--- START ---
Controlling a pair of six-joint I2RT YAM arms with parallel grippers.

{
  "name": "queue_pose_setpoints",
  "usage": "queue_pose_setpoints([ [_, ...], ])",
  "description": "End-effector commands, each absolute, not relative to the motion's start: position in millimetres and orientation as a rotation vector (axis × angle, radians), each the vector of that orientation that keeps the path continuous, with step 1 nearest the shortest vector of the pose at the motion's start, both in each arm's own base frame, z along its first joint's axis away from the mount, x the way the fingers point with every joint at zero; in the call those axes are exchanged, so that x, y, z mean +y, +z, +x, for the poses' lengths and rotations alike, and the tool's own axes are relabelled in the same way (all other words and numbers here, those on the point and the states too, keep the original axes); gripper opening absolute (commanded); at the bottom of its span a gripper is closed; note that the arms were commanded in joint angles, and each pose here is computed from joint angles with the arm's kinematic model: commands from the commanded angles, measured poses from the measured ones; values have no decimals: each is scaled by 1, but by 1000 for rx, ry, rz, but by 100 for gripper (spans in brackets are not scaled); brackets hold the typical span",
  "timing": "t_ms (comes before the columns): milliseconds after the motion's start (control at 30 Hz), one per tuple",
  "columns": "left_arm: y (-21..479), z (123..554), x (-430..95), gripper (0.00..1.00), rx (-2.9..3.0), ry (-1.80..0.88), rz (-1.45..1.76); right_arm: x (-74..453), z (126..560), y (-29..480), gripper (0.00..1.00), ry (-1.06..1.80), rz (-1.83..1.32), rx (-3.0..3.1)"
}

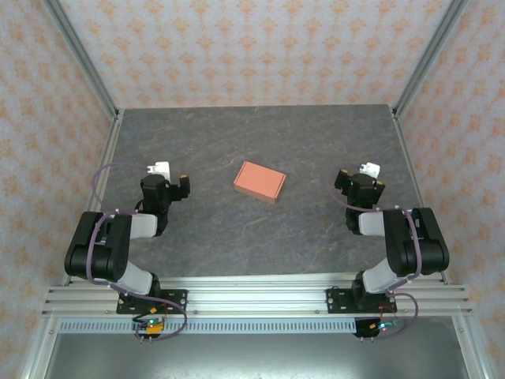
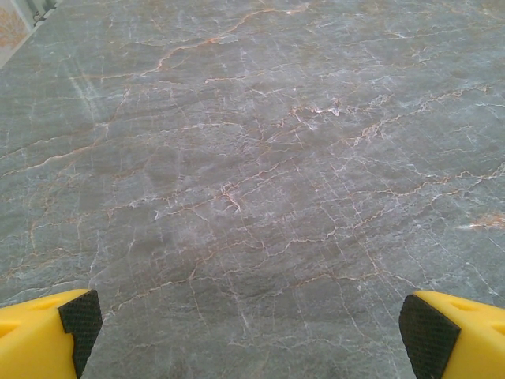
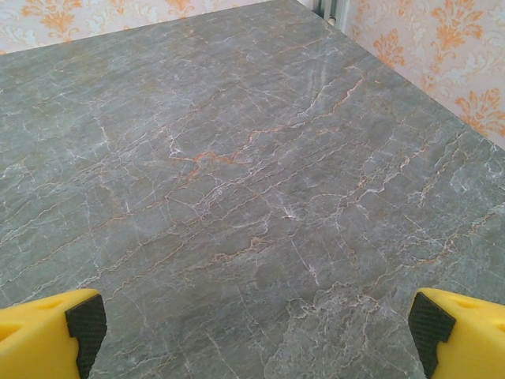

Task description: Fold the paper box

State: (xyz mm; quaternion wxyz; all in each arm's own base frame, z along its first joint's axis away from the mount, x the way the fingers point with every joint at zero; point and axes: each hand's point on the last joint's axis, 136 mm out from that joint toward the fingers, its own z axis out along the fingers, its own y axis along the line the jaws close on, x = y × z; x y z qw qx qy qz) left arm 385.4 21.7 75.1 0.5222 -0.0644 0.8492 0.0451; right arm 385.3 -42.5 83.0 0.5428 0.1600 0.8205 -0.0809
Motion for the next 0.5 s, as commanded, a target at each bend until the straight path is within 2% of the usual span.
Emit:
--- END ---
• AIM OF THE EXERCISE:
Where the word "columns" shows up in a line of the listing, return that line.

• RESPONSE FOR THIS EXERCISE:
  "timing": "t_ms (comes before the columns): milliseconds after the motion's start (control at 30 Hz), one per tuple",
  "columns": "left_arm: y (-21..479), z (123..554), x (-430..95), gripper (0.00..1.00), rx (-2.9..3.0), ry (-1.80..0.88), rz (-1.45..1.76); right_arm: x (-74..453), z (126..560), y (-29..480), gripper (0.00..1.00), ry (-1.06..1.80), rz (-1.83..1.32), rx (-3.0..3.1)"

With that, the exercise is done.